[tz] Timezone error (Kyiv not Kiev)

Stephen Trainor (Crookneck) stephen at crookneckconsulting.com
Tue Jul 5 22:09:20 UTC 2022


Steve Summit wrote:

> What end-user interfaces are there that present raw tz identifiers
> for selection, and that might therefore confuse or offend users
> if the spellings are culturally inappropriate?

I’ve seen them shown (and have used them myself 'as-is') in multiple astronomy apps. (I double checked some apps today, and they are there.)

I’ve never quite understood the "don’t show them to the user" argument. When I first became involved in using time zone data in a desktop application some years ago (via geonames and other downstream tzdata repackaging projects), from memory there was no mention of this guidance. It would be wrong to assume downstream consumers even know about it.

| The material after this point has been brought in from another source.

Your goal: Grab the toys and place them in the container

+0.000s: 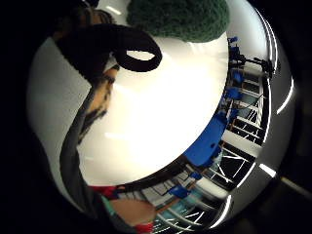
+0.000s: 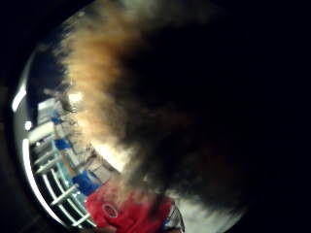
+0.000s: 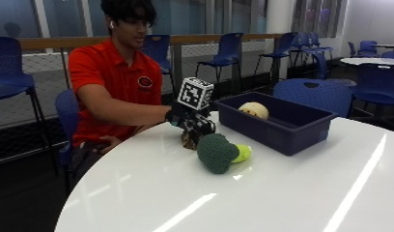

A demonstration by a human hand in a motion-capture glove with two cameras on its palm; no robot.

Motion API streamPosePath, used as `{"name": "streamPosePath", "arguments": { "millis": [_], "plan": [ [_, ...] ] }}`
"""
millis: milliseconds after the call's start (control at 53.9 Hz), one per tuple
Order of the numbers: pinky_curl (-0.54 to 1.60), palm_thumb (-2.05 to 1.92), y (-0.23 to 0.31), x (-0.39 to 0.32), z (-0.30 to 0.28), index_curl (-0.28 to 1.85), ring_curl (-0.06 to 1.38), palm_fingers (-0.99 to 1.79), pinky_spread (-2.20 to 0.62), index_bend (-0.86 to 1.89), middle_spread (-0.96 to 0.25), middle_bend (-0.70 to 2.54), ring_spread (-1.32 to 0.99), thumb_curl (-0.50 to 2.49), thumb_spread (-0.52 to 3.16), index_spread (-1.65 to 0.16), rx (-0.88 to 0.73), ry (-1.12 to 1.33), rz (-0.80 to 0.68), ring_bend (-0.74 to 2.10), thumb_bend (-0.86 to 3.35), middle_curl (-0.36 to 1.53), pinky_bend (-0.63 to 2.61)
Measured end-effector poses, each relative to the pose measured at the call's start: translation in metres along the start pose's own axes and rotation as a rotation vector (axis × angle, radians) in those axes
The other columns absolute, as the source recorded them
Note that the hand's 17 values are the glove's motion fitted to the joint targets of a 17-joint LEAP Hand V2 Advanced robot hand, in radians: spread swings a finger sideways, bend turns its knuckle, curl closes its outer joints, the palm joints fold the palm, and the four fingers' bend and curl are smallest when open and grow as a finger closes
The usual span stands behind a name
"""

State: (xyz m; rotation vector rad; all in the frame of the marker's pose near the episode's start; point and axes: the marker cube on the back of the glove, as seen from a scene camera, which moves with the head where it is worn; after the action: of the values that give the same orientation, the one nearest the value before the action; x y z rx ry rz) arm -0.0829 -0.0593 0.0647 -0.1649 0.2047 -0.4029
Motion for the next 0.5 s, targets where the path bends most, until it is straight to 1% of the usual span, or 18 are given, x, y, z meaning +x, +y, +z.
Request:
{"name": "streamPosePath", "arguments": {
  "millis": [56,111,130,167,186,204,223,278,334,427,445,501],
  "plan": [
    [0.35,0.1,0.001,-0.001,0.001,0.32,0.33,0.32,-0.03,0.37,-0.16,0.26,-0.19,0.27,1.14,-0.42,0.008,-0.018,-0.017,0.32,0.02,0.3,0.85],
    [0.33,0.14,0.003,-0.004,0.002,0.35,0.34,0.41,-0.05,0.41,-0.19,0.29,-0.24,0.29,1.17,-0.41,0.032,-0.039,-0.03,0.37,0.03,0.31,0.79],
    [0.31,0.17,0.003,-0.006,0.002,0.35,0.36,0.49,-0.07,0.4,-0.21,0.34,-0.28,0.3,1.19,-0.41,0.043,-0.044,-0.033,0.43,0.04,0.33,0.74],
    [0.3,0.18,0.004,-0.008,0.003,0.36,0.36,0.51,-0.09,0.39,-0.24,0.36,-0.32,0.31,1.21,-0.41,0.063,-0.054,-0.037,0.46,0.04,0.34,0.7],
    [0.29,0.22,0.004,-0.008,0.003,0.35,0.4,0.6,-0.11,0.36,-0.26,0.42,-0.37,0.32,1.22,-0.4,0.075,-0.059,-0.038,0.57,0.06,0.37,0.65],
    [0.28,0.24,0.005,-0.009,0.003,0.35,0.42,0.64,-0.14,0.33,-0.27,0.42,-0.4,0.33,1.23,-0.4,0.088,-0.063,-0.038,0.65,0.07,0.36,0.63],
    [0.28,0.26,0.005,-0.009,0.004,0.35,0.42,0.65,-0.15,0.33,-0.28,0.42,-0.42,0.34,1.24,-0.4,0.103,-0.063,-0.038,0.68,0.08,0.37,0.62],
    [0.29,0.33,0.006,-0.009,0.005,0.36,0.48,0.71,-0.2,0.29,-0.3,0.39,-0.47,0.37,1.24,-0.4,0.156,-0.051,-0.037,0.82,0.1,0.37,0.63],
    [0.3,0.41,0.009,-0.009,0.005,0.37,0.5,0.74,-0.26,0.26,-0.32,0.35,-0.49,0.41,1.21,-0.39,0.206,-0.055,-0.035,0.85,0.13,0.37,0.7],
    [0.34,0.51,0.013,-0.005,0.0,0.38,0.52,0.81,-0.35,0.23,-0.34,0.28,-0.52,0.47,1.15,-0.39,0.254,-0.061,-0.042,0.87,0.16,0.36,0.83],
    [0.34,0.53,0.014,-0.004,-0.002,0.38,0.51,0.87,-0.36,0.21,-0.35,0.37,-0.52,0.48,1.12,-0.39,0.257,-0.065,-0.039,0.85,0.16,0.4,0.82],
    [0.35,0.57,0.016,-0.001,-0.011,0.39,0.51,0.92,-0.4,0.2,-0.37,0.38,-0.53,0.51,1.06,-0.39,0.259,-0.092,-0.026,0.82,0.16,0.4,0.84]
  ]
}}
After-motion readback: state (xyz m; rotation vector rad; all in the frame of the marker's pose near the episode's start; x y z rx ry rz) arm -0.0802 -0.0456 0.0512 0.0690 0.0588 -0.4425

And given that TZ IDs conspicuously pass the "duck test” it’s hardly surprising to see them making public appearances. They appear perfectly suited to show in a UI (with underscores replaced by spaces, I suppose).

That said, replacing them with an anonymous identifier (e.g. 7252) would be a major negative for usability of the data (at least from a development/testing perspective). And while it would kick the problem downstream, it’s not going to eliminate it. I imagine many of the new set of downstream TZ ID-to-human readable translation errors or disputes that would undoubtedly ensue would land back on this list anyway.

> As regulars well know, but newcomers may not, time zone identifiers
> are just that: identifiers.

True, but clearly there’s major inertia when it comes to changing them, as evidenced by the last several years of debate on K**v. So which is it? Easily mutable identifiers that users supposedly never see or human consumable ‘readable’ IDs?